In 2015, Pope and Crowe shifted focus on to a portion of SpaceVenture that didn't require as much writing. This was due to Murphy needing some time away from the project for personal reasons. The game sequence features a hero character named Cluck Yegger. The Cluck Yegger sequence of SpaceVenture was planned from the beginning to play a key role in the game. To bring more funding into the project, Crowe and Pope decided to make the Cluck Yegger sequence into a game and release it to the public. The game was named Cluck Yegger in Escape From The Planet of The Poultroid. It was released to Kickstarter backers of SpaceVenture on October 29. 2015, and then was greenlit on Steam and released publicly on November 9, 2015.

==Production==
In April 2010, Pope's show "Apptastic iGame Reviewers" was the first ever to interview the makers of the number one selling game in America Angry Birds.

Pope also produces audio for celebrity voice actor Rob Paulsen's "Talkin Toons with Rob Paulsen" as well as provides the social media publicity.
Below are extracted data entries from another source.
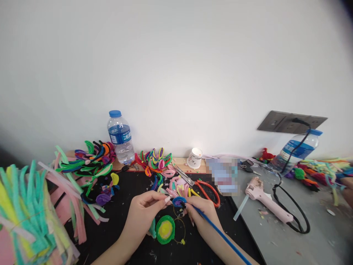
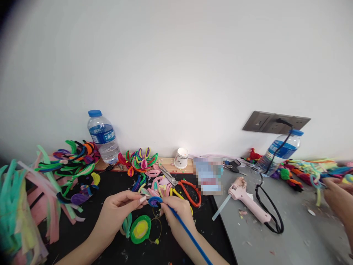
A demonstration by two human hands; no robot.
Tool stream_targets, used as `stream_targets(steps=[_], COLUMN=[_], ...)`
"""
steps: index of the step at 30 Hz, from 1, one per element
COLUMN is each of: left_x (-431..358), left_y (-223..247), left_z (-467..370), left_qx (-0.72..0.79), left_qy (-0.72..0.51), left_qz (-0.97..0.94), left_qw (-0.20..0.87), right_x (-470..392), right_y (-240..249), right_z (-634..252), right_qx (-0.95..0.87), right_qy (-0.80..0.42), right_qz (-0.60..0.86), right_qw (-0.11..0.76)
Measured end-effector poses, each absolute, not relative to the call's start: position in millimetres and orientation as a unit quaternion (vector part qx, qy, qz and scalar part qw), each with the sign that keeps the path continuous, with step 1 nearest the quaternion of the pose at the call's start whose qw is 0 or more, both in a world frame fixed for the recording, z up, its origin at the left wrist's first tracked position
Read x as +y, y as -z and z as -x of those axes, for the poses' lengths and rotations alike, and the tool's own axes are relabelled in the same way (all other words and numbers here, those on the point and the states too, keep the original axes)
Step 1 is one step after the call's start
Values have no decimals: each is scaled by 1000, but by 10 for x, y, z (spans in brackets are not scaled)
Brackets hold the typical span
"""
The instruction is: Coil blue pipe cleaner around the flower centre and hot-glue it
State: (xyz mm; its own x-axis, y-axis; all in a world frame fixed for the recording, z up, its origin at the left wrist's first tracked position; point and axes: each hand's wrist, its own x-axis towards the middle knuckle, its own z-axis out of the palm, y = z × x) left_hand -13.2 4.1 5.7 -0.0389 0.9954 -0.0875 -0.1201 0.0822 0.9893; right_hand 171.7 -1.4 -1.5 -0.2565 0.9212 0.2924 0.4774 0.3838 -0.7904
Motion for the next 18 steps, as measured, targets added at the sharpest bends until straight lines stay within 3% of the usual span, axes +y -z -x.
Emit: stream_targets(steps=[18], left_x=[68], left_y=[-47], left_z=[118], left_qx=[462], left_qy=[-523], left_qz=[-454], left_qw=[554], right_x=[0], right_y=[29], right_z=[-1726], right_qx=[-747], right_qy=[-282], right_qz=[470], right_qw=[376])
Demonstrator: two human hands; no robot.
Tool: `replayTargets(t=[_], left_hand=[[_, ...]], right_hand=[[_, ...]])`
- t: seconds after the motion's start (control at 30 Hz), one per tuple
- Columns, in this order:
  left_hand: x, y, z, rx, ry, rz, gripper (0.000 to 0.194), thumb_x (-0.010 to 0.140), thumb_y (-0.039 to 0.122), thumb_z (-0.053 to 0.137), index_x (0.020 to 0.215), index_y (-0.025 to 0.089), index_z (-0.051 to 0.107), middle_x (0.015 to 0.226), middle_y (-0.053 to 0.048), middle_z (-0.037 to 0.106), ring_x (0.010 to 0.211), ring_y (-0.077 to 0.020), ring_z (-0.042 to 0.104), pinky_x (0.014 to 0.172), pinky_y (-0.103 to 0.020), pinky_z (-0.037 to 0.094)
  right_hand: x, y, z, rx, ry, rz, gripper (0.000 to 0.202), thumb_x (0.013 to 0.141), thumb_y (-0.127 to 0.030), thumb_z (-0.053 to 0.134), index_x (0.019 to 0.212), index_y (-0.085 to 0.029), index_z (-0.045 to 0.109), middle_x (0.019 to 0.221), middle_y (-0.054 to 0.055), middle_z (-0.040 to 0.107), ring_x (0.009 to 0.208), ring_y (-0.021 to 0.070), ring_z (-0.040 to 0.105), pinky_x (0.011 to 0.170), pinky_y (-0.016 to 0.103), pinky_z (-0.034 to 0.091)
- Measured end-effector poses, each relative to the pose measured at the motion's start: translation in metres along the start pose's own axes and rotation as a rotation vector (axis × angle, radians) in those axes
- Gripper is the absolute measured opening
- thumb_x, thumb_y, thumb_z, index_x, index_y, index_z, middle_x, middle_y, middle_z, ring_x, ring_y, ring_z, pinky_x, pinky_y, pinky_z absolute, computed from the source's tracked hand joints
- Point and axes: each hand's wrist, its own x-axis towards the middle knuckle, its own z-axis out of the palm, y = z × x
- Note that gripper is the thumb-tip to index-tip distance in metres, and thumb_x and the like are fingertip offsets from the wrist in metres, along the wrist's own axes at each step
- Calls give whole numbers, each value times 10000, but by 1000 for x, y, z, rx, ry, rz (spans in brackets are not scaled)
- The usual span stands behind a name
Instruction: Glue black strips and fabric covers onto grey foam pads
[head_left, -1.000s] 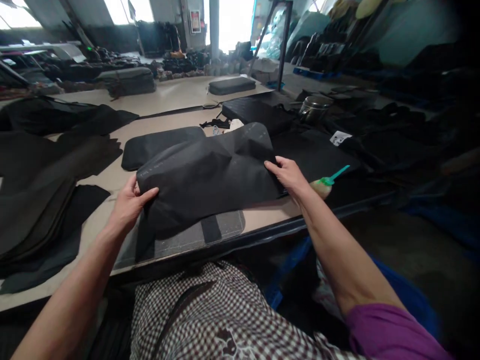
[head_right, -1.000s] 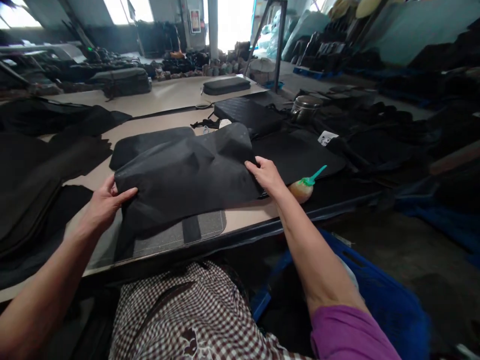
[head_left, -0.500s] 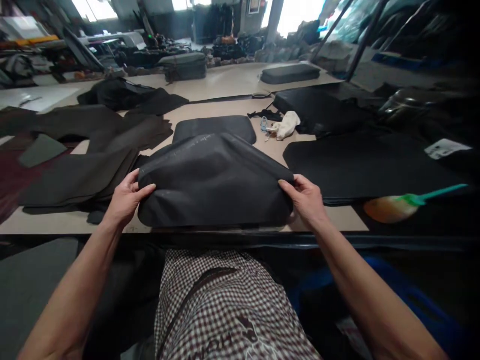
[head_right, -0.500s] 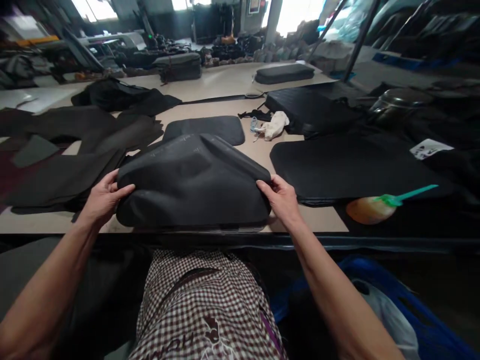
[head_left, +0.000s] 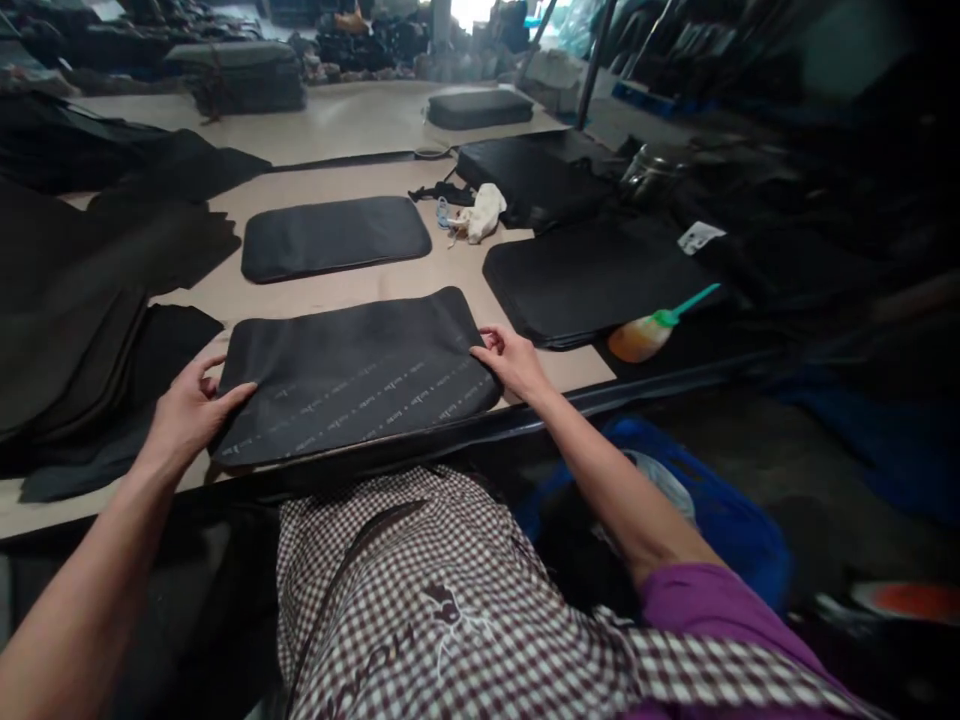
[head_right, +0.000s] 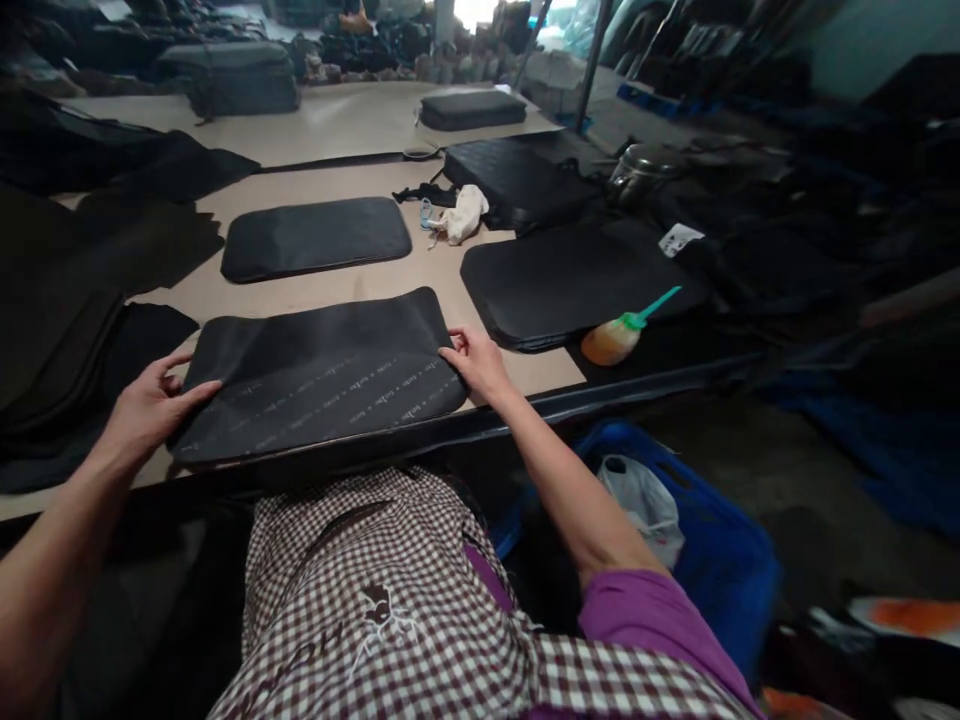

==Social Media Publicist Work==
Since November 2010, Pope began working with some of the cast from the web series The Guild in the effort of building their celebrity profiles on the web. Robin Thorsen who plays "Clara", Vincent Caso who plays "Bladezz", Brett Sheridan who plays "Mr. Wiggley", J. Teddy Garces who plays "Bruiser" and Sean Michael Becker who is the Director of the show are amongst a few.

Notably on the web series "Sound Advice On The Web" he worked extensively with creator J. Teddy Garces on fan, publicity, web, and social media presence.

In May 2011, after doing an interview with Game of Thrones actor Kristian Nairn (plays Hodor), Kristian has recently begun work regarding his entire web presence with Pope and is in the process of starting a new audio production podcast that will include fellow friend and actor Jake Stormoen.